Imagens divulgadas nas redes sociais nesta terça-feira mostram os drones lançando os explosivos contra policiais da Coordenadoria de Recursos Especiais (Core), a força de elite da Polícia Civil do Rio de Janeiro. Controlando os drones, estavam criminosos ligados ao Comando Vermelho, facção alvo da operação.

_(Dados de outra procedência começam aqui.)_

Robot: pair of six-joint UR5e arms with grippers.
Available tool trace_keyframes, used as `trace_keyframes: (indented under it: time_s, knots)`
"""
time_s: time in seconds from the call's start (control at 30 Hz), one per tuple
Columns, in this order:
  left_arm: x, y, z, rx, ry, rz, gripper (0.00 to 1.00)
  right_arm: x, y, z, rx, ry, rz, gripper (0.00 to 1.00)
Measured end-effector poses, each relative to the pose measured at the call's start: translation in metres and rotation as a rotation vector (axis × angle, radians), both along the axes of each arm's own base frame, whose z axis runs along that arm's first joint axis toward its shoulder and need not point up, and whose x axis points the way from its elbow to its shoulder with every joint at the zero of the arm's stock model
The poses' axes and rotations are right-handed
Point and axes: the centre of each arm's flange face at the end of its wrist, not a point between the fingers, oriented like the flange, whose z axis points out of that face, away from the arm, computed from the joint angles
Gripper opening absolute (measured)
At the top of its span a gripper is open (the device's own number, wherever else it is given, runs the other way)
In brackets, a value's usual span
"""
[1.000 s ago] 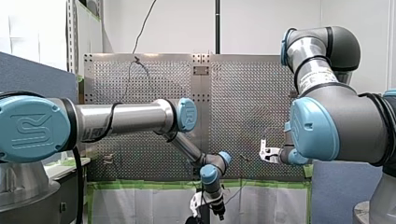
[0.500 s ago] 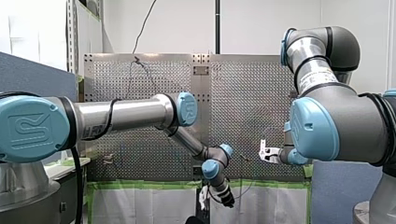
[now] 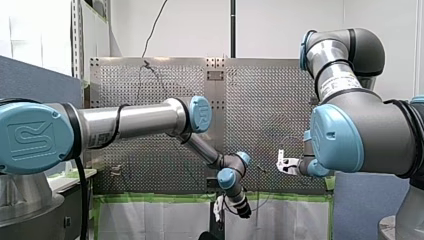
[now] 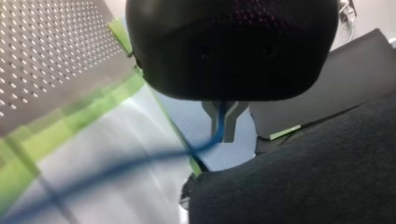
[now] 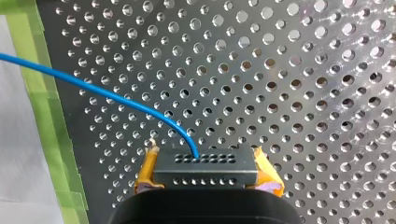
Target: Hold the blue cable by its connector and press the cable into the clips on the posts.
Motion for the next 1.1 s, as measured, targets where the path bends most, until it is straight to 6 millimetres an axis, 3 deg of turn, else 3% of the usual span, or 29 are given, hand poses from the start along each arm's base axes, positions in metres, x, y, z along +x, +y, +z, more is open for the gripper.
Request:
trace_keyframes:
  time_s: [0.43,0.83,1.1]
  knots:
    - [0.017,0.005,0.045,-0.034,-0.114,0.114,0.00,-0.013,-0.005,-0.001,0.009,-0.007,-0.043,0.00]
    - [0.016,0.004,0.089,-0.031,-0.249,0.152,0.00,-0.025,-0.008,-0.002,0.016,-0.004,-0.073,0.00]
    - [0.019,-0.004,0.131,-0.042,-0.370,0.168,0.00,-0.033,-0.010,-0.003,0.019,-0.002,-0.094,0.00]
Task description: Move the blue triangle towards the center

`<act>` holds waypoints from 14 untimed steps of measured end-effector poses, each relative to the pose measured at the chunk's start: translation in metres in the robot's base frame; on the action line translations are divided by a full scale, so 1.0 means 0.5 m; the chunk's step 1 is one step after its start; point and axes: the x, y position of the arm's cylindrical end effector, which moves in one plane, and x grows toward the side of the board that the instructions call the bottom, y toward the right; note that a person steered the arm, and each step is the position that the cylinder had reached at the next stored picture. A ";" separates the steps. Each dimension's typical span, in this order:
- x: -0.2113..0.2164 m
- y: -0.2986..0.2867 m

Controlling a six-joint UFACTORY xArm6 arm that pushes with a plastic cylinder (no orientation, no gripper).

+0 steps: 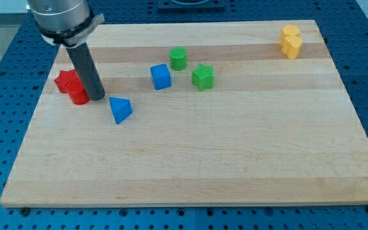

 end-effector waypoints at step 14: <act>0.016 0.076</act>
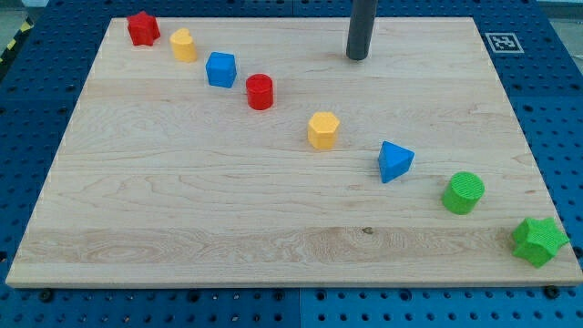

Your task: Place your arm above the blue cube

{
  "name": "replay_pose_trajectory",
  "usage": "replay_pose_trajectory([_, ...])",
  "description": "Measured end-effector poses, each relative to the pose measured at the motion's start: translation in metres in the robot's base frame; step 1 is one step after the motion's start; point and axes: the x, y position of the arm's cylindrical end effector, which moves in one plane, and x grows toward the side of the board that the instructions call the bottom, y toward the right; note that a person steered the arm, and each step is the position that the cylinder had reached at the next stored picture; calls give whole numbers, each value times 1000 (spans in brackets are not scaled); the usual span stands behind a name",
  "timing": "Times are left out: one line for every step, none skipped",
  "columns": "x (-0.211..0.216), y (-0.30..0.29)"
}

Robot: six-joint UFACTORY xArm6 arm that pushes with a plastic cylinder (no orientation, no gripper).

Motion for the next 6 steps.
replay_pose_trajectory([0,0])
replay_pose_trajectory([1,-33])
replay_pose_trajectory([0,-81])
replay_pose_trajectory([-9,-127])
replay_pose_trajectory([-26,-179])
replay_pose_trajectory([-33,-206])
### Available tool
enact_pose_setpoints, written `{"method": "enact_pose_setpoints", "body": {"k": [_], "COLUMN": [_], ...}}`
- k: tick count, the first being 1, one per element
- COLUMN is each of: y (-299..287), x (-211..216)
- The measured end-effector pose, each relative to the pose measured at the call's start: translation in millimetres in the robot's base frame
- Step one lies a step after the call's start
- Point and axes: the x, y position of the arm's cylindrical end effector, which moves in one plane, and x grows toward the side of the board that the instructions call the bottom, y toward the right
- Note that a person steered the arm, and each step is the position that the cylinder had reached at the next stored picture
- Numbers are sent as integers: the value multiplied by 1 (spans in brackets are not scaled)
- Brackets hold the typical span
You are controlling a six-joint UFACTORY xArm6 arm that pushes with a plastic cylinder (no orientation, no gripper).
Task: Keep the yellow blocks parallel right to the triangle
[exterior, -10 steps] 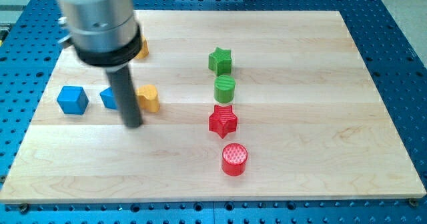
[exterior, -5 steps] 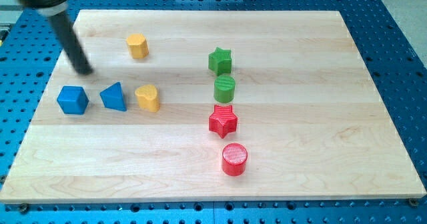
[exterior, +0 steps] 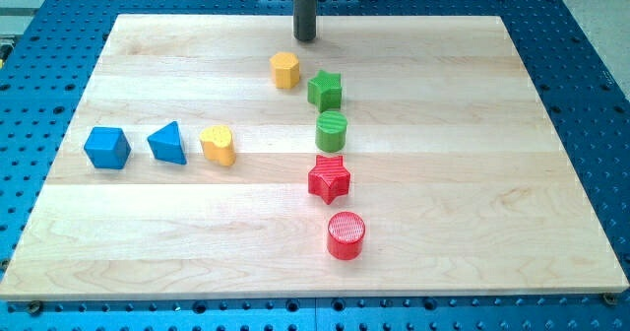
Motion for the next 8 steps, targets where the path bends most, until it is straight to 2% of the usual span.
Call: {"method": "enact_pose_setpoints", "body": {"k": [3, 4, 5, 7, 8], "y": [-11, -18, -30, -74, -83], "x": [86, 83, 56, 126, 140]}}
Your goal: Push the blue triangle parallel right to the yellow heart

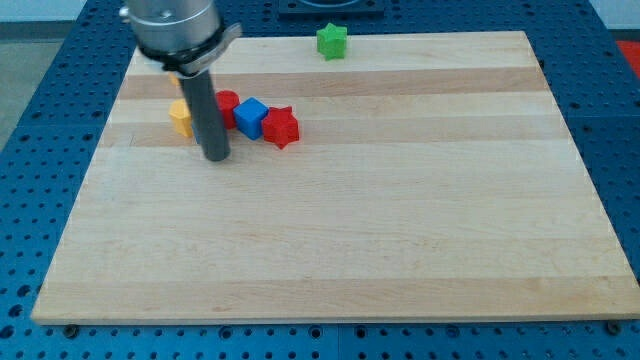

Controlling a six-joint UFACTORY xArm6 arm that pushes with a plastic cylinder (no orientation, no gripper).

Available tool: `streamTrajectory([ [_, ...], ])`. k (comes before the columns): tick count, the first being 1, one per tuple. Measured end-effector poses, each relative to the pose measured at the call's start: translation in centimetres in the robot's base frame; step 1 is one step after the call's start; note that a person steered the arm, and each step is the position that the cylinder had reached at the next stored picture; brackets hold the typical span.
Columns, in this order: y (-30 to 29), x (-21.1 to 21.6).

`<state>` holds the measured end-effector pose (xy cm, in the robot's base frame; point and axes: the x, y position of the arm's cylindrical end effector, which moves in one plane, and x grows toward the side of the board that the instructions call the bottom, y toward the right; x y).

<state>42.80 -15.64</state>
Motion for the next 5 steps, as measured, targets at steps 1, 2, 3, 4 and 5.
streamTrajectory([
  [1, -2.5, 0.6],
  [2, -2.5, -1.0],
  [3, -2.0, -2.5],
  [4, -0.7, -3.4],
  [5, 1.4, -4.7],
])
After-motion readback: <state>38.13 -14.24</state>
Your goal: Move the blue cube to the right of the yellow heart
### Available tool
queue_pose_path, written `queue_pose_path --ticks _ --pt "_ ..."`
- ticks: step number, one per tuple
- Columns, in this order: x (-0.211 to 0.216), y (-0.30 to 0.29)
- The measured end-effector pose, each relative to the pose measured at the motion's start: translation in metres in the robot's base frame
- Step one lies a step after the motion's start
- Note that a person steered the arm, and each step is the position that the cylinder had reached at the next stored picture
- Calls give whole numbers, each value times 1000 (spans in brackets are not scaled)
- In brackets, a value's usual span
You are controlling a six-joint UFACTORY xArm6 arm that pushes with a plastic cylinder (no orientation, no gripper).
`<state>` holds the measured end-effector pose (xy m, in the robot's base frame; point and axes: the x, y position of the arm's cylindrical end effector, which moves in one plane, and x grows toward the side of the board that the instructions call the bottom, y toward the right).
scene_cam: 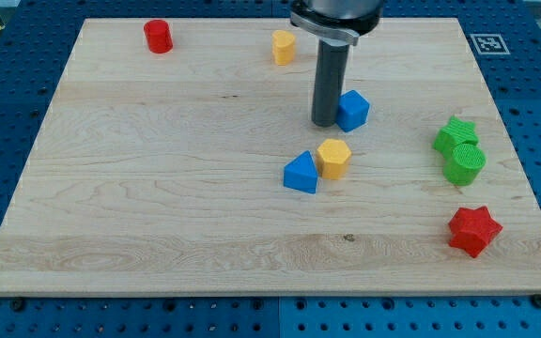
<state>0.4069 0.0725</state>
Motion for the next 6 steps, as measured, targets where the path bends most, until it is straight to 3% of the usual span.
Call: queue_pose_path --ticks 2,4,6 --pt "-37 66" --pt "5 74" --pt "-105 99"
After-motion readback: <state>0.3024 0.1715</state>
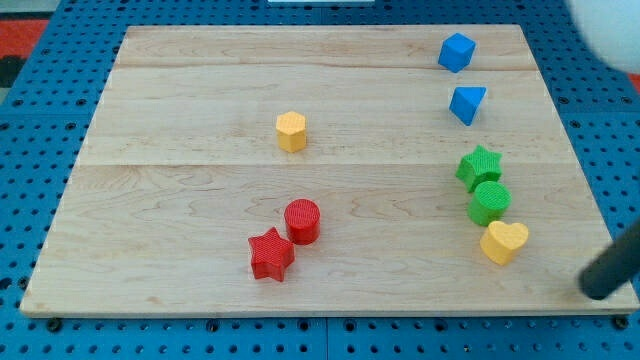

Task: Push the yellow heart towards the bottom right side of the yellow hexagon

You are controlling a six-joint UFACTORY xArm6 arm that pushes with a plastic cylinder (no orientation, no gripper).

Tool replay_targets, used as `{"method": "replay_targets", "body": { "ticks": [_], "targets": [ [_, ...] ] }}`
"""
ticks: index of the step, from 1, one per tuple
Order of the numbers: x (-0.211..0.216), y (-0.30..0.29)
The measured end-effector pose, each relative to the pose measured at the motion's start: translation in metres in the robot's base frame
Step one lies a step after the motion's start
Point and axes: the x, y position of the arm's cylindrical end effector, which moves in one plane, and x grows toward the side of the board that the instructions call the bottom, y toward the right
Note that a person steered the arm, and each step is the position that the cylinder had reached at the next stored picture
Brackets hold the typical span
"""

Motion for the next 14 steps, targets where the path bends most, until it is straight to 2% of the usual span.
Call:
{"method": "replay_targets", "body": {
  "ticks": [1,3,4,5,7,9,11,12,13,14],
  "targets": [
    [-0.017,-0.025],
    [-0.025,-0.027],
    [-0.013,-0.014],
    [-0.043,-0.035],
    [-0.061,-0.136],
    [-0.107,-0.128],
    [-0.187,-0.207],
    [-0.184,-0.213],
    [-0.155,-0.208],
    [-0.187,-0.230]
  ]
}}
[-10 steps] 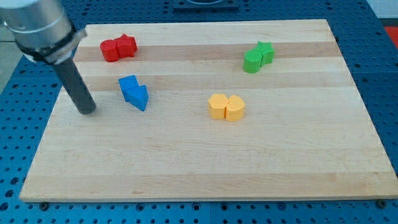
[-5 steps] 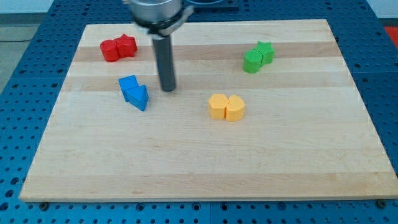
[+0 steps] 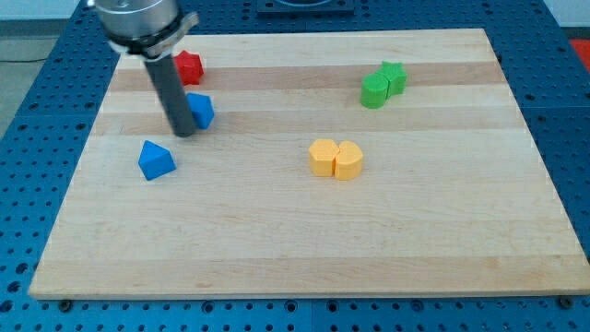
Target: Push the blue cube to the top left corner
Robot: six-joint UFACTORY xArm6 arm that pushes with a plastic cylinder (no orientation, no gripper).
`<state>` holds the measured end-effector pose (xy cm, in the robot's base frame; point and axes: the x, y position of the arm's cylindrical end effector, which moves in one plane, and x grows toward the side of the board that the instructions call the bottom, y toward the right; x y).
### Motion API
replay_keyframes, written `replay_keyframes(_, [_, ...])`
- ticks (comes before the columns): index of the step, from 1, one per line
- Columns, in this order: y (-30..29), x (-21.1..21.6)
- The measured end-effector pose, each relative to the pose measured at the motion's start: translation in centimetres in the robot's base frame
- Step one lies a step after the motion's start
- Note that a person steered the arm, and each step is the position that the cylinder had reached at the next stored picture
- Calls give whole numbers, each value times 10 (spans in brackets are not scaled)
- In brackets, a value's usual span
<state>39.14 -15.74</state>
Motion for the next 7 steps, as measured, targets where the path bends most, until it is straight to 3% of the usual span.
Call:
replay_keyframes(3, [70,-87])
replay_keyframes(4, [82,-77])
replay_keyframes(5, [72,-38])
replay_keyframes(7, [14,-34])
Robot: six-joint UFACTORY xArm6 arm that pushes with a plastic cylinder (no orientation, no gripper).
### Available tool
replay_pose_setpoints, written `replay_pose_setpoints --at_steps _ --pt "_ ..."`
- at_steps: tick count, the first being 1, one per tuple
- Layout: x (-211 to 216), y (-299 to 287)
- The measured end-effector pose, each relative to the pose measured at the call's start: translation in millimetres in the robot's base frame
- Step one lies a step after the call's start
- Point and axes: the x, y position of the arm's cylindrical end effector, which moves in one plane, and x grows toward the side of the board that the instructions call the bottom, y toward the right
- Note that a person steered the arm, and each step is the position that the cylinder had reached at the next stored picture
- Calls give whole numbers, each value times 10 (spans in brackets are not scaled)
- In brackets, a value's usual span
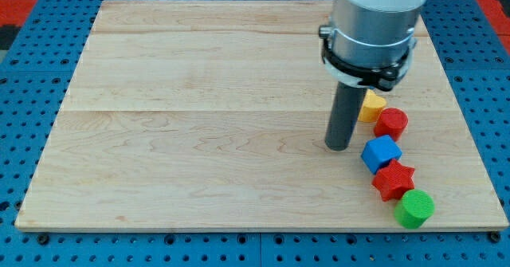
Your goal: Move the yellow heart to the top of the red circle
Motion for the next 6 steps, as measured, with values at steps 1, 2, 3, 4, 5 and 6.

Veja:
Isso não é na Ucrânia ou Rússia, é Rio de Janeiro Penha – Alemão.
Narco-terroristas estão tacando bomba com uso de drones na polícia. pic.twitter.com/KXNO1VwTWC— CARIOCA TV (@CariocasTV) October 28, 2025
O uso do equipamento por traficantes já acontece em outros países do mundo. Em agosto, um drone derrubou um helicóptero da polícia colombiana que levava uma equipe para erradicar plantações de folha de coca no município de Amalfi. Em outubro, o Exército do país apresentou o seu primeiro batalhão de drones.
Em julho do ano passado, a Polícia Civil abriu uma investigação sobre o uso de drones pelo tráfico para monitorar territórios e lançar granadas em comunidades do Rio de Janeiro. Um dos ataques teria sido realizado pelo Comando Vermelho (CV) na comunidade do Quitungo, em Brás de Pina. Dois meses depois, em setembro, o cabo da Marinha Rian Maurício Tavares Mota foi preso, acusado de operar drones para a facção em uma ofensiva contra grupos paramilitares na Gardênia Azul.
O equipamento também teria sido empregado para vigiar ações policiais no Complexo da Penha — o mesmo local do ataque ocorrido nesta terça-feira. Já em março deste ano, outra investigação apontou que Álvaro Malaquias Santa Rosa, o Peixão, líder do Terceiro Comando Puro (TCP), demonstrava interesse em adquirir drones para enfrentar o CV.
Megaoperação contra o CV
Uma megaoperação contra o Comando Vermelho (CV) nos complexos do Alemão e da Penha, na Zona Norte do Rio de Janeiro, teve ao menos 64 pessoas mortas e 81 presas. Trata-se de mais uma etapa da Operação Contenção, uma iniciativa permanente do governo do estado de combate ao avanço do CV por territórios fluminenses. 2.500 policiais civis e militares atuam para cumprir mandados de busca e apreensão e capturar lideranças criminosas do Rio e de outros estados.
No início da tarde, pistas da Linha Amarela, da Rua Dias da Cruz, no Méier, e da Grajaú-Jacarepaguá, dentre outras vias foram fechadas a mando do tráfico.
Segundo a “TV Globo”, entre os mortos há 4 policiais. Os policiais são Marcus Vinícius Cardoso de Carvalho, de 51 anos, conhecido como Máskara, recém-promovido a chefe de investigação da 53ª DP (Mesquita); Rodrigo Velloso Cabral, de 34 anos, da 39ª DP (Pavuna); Cleiton Searafim Gonçalves, policial do Bope; Herbert, policial do Bope. Seis pessoas foram baleadas, sendo três inocentes, incluindo uma mulher que estava dentro de uma academia.
A operação nos complexos do Alemão e da Penha já é considerada a mais letal da história da cidade do Rio de Janeiro. Até as 14h35(28), 60 pessoas haviam morrido nas duas localidades, ultrapassando as operações no Jacarezinho, em maio de 2021, com 28 óbitos, e a operação na Vila Cruzeiro, em maio de 2022, com 24 mortes. Todas as operações aconteceram no governo de Cláudio Castro (PL).